Отец не вслушивался в то, о чем мы говорили. Он был контужен давно, еще на первой мировой, и привык к тому, что вполголоса люди при нем говорят о своем.
Когда мы остались одни, я попытался рассказать отцу о том, что было со мной в Германии, но, как ни силился, что-то главное никак не мог передать ему. Больше всего мне хотелось, чтобы отец почувствовал, каким бывалым, все видевшим и все испытавщим мужчиной я стал. Я показывал ему шрам во всю тыльную сторону левой кисти — сам выжигал кислотой, чтобы не работать. Говорил:
— Теперь я, знаешь, какой выносливый?! Могу работать по двое суток без перерыва. В Лангенберге на вальцепрокатном была норма — сто сорок листов в смену. Каждый лист — килограммов двадцать, его надо поднять на грудь пятнадцать раз да каждый раз пронести шагов по десять. Вот и помножь!
Тут с отцом сделалась судорожная икота. Когда он немного успокоился, я показал ему свою правую руку: до сих пор, когда умываюсь, проливаю воду из пригоршни — мастер железной палкой перебил мне предплечье, а кость неправильно срослась.

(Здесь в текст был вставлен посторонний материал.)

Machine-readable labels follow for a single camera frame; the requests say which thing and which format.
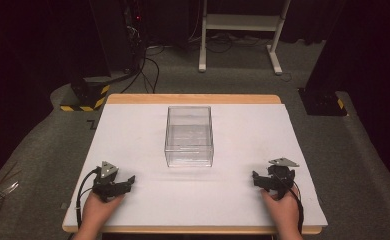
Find white table mat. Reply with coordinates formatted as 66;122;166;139
63;103;329;229

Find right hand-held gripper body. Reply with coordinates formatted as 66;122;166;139
262;157;300;201

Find white metal stand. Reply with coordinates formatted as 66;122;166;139
198;0;291;76

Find black floor cables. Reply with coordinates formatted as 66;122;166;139
120;44;166;95

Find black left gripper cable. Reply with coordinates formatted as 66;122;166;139
75;167;103;230

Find dark curtain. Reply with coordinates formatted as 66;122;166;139
304;0;390;101

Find black equipment rack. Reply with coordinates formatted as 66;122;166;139
88;0;146;75

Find person's right hand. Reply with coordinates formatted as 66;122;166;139
260;185;301;233

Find person's left hand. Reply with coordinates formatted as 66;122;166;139
82;191;126;232

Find wooden table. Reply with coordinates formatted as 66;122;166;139
61;93;323;236

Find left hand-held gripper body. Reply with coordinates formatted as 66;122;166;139
91;161;128;203

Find clear plastic box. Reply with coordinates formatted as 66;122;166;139
163;105;215;168

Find black yellow striped stand base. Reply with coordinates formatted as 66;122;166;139
59;75;112;113

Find black flat stand base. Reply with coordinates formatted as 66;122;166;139
297;87;348;117

Я не жалел отца. Я собирался просить у него папирос и заранее старался, чтобы он дал побольше — многих нужно было угостить у себя, в бараке. Даже мстительное чувство у меня стало разгораться, когда отец сказал, что еды у него с собой нет. Консервы из своего сухого пайка он оставил в номере гостиницы.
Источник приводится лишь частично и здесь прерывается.